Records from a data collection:

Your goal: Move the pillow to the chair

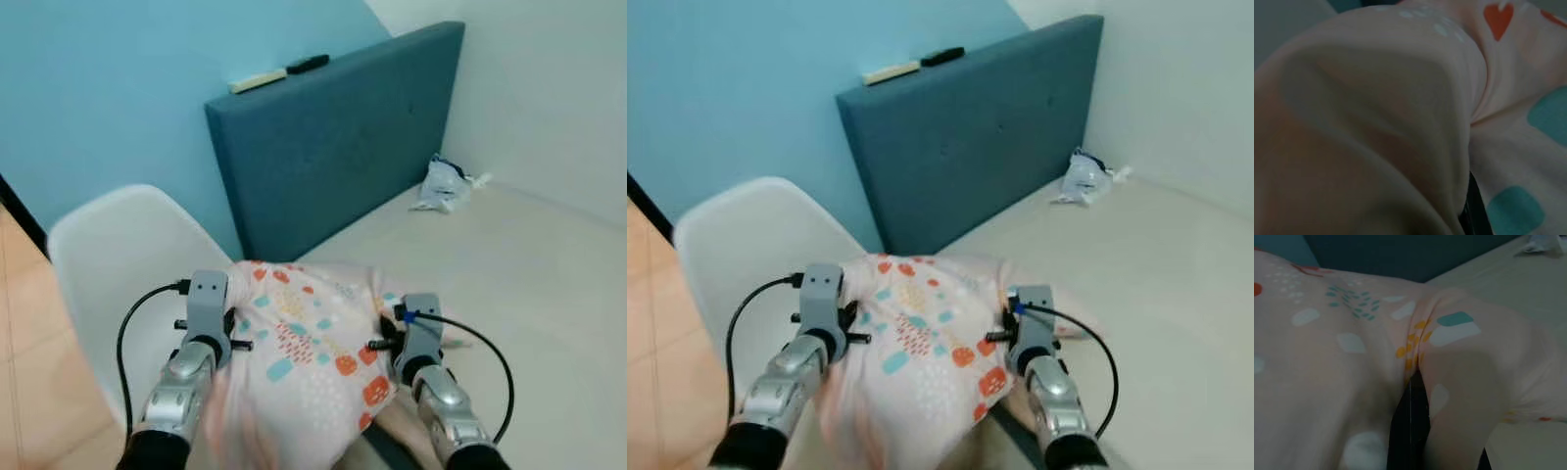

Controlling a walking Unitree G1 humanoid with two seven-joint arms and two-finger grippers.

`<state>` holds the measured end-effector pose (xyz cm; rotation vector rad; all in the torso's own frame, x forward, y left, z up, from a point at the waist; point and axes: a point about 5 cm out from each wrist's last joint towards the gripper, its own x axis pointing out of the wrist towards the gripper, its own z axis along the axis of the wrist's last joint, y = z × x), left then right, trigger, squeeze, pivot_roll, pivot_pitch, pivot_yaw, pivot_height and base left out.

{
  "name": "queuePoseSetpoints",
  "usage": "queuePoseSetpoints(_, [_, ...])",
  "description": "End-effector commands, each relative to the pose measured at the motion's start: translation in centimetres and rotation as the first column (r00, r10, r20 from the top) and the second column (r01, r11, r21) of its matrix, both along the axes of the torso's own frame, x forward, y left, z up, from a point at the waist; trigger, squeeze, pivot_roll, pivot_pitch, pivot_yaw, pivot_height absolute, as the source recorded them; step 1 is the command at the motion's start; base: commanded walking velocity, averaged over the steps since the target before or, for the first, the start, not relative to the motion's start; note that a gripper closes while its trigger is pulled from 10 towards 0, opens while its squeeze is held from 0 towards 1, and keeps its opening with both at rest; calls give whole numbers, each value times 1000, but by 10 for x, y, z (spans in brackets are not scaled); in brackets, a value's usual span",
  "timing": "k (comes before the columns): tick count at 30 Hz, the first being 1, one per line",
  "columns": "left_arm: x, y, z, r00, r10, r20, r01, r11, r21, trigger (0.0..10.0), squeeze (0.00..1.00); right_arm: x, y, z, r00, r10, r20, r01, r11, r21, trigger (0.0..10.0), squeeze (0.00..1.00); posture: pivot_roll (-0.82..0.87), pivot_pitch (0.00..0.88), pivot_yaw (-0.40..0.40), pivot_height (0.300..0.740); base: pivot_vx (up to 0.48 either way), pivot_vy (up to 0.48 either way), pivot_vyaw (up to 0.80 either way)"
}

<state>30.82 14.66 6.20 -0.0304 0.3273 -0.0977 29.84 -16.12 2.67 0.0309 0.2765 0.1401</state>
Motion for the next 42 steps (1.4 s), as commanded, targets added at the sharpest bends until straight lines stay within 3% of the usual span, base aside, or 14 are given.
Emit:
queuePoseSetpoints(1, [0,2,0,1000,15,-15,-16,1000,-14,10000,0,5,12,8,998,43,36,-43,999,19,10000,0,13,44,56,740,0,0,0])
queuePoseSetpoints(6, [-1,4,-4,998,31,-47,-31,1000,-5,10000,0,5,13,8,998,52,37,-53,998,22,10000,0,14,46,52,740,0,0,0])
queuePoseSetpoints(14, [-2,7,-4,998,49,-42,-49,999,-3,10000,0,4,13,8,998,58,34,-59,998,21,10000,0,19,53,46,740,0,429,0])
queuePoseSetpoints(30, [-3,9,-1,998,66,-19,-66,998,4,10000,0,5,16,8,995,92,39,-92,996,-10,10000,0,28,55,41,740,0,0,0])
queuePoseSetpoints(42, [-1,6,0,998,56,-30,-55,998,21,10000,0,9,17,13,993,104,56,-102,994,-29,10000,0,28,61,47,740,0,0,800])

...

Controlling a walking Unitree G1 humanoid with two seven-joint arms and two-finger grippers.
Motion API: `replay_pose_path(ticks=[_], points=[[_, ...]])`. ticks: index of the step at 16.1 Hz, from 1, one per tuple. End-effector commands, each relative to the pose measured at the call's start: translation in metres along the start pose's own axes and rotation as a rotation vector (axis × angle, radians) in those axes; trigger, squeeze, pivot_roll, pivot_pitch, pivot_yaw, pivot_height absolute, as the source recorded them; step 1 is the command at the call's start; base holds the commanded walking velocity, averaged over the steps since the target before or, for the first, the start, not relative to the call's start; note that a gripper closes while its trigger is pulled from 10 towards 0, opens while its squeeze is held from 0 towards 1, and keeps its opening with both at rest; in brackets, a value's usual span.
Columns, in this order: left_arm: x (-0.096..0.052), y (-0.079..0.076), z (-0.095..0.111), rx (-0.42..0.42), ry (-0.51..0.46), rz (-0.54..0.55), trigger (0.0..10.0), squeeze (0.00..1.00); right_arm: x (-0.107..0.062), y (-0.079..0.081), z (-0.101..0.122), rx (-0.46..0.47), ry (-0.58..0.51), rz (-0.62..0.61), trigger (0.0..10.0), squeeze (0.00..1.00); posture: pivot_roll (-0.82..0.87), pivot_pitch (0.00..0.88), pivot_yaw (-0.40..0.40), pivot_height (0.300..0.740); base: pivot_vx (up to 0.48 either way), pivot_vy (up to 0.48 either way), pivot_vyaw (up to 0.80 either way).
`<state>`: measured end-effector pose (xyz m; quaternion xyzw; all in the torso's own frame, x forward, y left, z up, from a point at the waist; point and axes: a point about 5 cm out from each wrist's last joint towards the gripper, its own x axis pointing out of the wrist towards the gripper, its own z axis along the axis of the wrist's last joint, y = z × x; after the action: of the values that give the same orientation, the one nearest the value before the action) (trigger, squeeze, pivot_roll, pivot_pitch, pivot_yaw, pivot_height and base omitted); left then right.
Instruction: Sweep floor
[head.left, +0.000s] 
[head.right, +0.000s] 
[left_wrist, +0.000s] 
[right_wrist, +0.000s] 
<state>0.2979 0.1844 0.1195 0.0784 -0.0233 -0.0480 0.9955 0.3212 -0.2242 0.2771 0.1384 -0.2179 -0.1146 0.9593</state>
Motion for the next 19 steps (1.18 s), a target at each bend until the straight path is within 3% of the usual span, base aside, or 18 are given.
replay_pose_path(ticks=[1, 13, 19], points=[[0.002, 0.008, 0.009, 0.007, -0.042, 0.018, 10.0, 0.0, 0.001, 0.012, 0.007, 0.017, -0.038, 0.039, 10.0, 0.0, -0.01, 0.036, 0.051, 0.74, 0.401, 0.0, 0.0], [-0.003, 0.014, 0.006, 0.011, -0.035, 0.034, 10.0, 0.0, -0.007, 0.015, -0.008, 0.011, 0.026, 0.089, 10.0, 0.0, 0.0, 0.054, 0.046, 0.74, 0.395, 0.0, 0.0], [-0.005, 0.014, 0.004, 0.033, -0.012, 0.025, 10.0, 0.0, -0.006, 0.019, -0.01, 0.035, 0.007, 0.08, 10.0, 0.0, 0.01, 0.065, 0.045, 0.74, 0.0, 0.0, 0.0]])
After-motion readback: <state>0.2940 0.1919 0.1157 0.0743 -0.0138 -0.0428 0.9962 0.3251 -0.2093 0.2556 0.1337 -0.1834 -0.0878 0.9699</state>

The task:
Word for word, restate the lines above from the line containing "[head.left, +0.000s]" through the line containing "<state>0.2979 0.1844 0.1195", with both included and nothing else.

Response:
[head.left, +0.000s] 
[head.right, +0.000s] 
[left_wrist, +0.000s] 
[right_wrist, +0.000s] 
<state>0.2979 0.1844 0.1195 0.0784 -0.0233 -0.0480 0.9955 0.3212 -0.2242 0.2771 0.1384 -0.2179 -0.1146 0.9593</state>

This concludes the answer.